INSTRUCTIONS FOR THE TASK:
Please repeat, from the entries that follow, the lines from the one containing "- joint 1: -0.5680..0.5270" through the one containing "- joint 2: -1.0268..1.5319" exactly, adding nothing.

DATA:
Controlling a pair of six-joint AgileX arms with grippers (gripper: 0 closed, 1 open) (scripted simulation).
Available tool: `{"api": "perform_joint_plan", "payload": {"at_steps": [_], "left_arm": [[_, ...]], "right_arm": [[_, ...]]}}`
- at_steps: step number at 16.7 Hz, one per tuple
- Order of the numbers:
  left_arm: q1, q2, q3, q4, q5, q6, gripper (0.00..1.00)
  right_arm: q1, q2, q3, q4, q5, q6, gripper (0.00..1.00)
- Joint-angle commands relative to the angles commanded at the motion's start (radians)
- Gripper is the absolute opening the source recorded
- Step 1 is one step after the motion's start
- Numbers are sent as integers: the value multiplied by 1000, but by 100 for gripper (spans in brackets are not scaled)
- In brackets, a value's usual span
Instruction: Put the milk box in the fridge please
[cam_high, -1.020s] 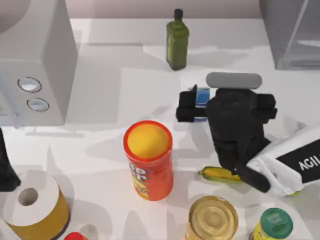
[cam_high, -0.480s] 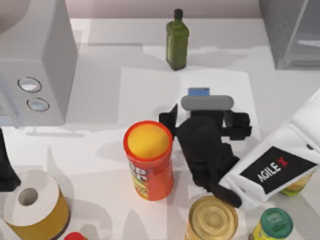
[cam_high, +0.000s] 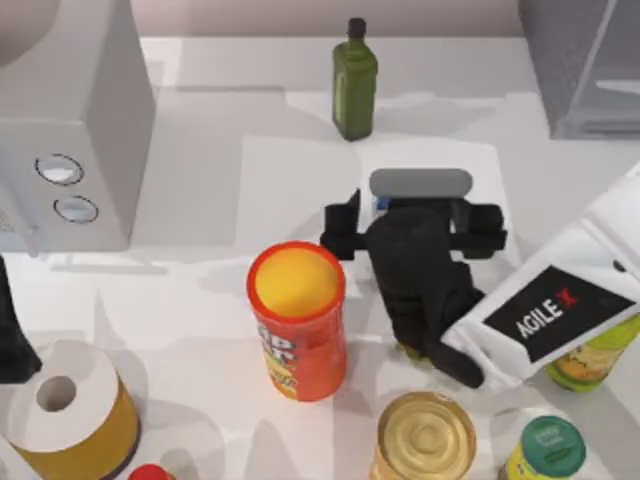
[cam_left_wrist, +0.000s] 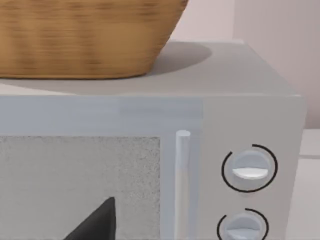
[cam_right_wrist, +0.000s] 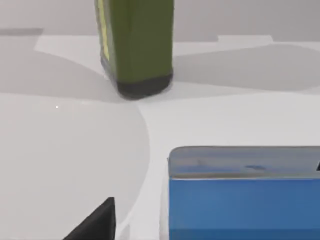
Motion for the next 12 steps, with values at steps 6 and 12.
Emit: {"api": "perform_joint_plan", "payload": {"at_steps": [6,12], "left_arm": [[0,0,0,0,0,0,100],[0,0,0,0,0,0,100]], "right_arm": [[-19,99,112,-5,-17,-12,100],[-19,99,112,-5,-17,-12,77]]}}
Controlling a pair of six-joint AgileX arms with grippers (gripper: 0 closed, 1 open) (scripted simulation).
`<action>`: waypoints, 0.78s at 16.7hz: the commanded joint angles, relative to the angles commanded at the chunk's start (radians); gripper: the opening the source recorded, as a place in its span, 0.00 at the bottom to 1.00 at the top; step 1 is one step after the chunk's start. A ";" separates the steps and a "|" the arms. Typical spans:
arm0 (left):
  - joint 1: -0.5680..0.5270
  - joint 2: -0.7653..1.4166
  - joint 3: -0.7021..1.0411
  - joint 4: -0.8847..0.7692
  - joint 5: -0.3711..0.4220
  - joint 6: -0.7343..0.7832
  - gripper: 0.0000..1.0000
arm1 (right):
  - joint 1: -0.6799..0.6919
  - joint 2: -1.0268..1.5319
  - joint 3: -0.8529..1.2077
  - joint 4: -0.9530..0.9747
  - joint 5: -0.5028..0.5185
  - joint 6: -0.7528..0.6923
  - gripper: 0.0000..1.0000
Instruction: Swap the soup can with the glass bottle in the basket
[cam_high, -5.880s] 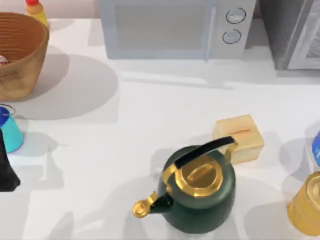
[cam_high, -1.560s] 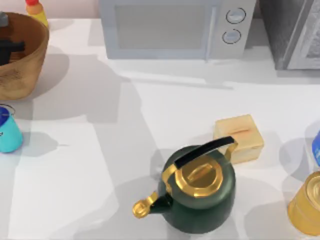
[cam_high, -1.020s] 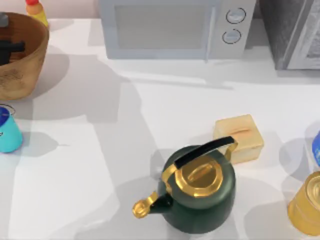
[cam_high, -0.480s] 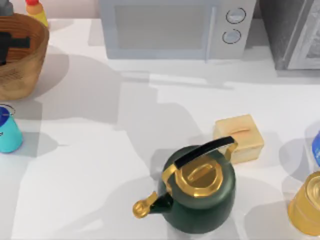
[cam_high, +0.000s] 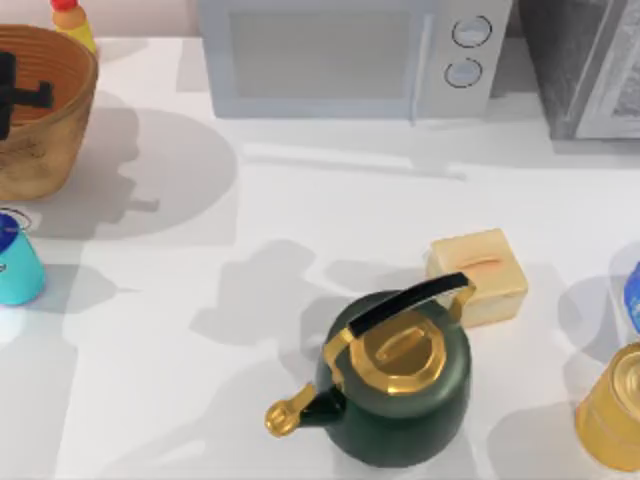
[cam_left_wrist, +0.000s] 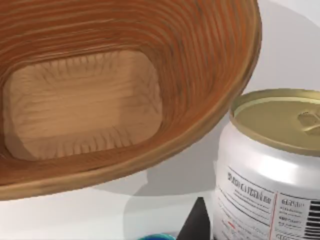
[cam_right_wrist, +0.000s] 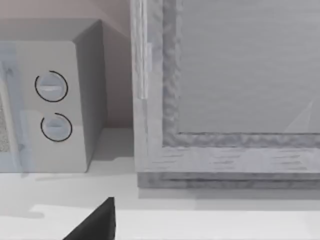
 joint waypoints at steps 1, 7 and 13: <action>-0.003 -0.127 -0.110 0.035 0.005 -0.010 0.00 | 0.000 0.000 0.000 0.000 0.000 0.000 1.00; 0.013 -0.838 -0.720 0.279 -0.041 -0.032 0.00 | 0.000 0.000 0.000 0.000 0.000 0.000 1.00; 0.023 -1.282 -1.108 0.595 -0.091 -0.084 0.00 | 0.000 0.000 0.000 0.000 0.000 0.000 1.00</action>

EXERCISE RESPONSE:
  - joint 1: -0.5680..0.5270
  - joint 2: -0.7653..1.4166
  - joint 3: -0.7021..1.0411
  - joint 4: -0.8847..0.7692
  - joint 5: -0.3711..0.4220
  - joint 6: -0.7343..0.7832
  - gripper: 0.0000..1.0000
arm1 (right):
  - joint 1: -0.6799..0.6919
  - joint 2: -1.0268..1.5319

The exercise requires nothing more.